Questa produzione del Festival nasce da un progetto formativo  dell’Accademia del Belcanto “Rodolfo Celletti”, istituzione in cui stanno perfezionandosi alcuni giovani e dotati cantanti. In questo allestimento, a rifulgere su tutti è Federica Pagliuca, vocalmente perfetta nei panni di Deianira, con un timbro delicato ma anche preciso e diretto, a suo agio nelle più alte “agilità” di una parte non certo comoda.

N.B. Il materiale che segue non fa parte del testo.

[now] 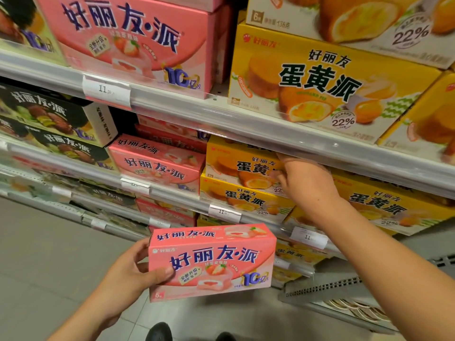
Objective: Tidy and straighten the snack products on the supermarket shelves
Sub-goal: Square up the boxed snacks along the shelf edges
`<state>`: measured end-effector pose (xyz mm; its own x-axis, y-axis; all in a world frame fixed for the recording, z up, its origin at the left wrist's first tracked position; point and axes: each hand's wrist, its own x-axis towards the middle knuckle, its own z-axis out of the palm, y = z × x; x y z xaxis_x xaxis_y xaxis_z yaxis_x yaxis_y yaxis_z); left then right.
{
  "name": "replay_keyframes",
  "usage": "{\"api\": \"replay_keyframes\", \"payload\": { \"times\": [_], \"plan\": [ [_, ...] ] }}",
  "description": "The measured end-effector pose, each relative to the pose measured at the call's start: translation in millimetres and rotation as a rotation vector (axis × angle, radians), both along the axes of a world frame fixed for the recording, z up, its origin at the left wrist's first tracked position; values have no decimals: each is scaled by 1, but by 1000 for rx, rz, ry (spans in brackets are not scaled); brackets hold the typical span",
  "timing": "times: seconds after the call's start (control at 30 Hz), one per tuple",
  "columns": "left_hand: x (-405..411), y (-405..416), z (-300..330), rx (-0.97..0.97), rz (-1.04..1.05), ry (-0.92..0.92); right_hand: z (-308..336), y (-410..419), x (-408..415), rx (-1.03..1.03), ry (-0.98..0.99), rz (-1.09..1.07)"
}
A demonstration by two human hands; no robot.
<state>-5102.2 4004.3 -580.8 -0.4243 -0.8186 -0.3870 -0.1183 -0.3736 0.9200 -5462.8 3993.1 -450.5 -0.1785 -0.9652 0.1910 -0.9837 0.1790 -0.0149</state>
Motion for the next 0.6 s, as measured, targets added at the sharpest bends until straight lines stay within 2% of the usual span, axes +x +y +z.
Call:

L’opera, che prevedeva l’utilizzo di castrati, in questa produzione ha visto, nella difficile parte di Alcide (Ercole), la brava e ieratica Dara Savinova, dal piglio attoriale quasi altero, mentre Riccardo Angelo Strano nei panni del dio Acheloo, sebbene molto in parte sul palco, vocalmente non rifulge, a causa di un falsetto non aderente a quanto prescritto. Chiude il cast vocale Aurelio Schiavoni (Eneo), che ha svolto correttamente e con attenzione  il compito.

 

Le scene “acquose” sono di Maria Paola Di Francesco, gli azzeccati costumi di Manuel Pedretti, le importanti luci di Giuseppe Calabrò.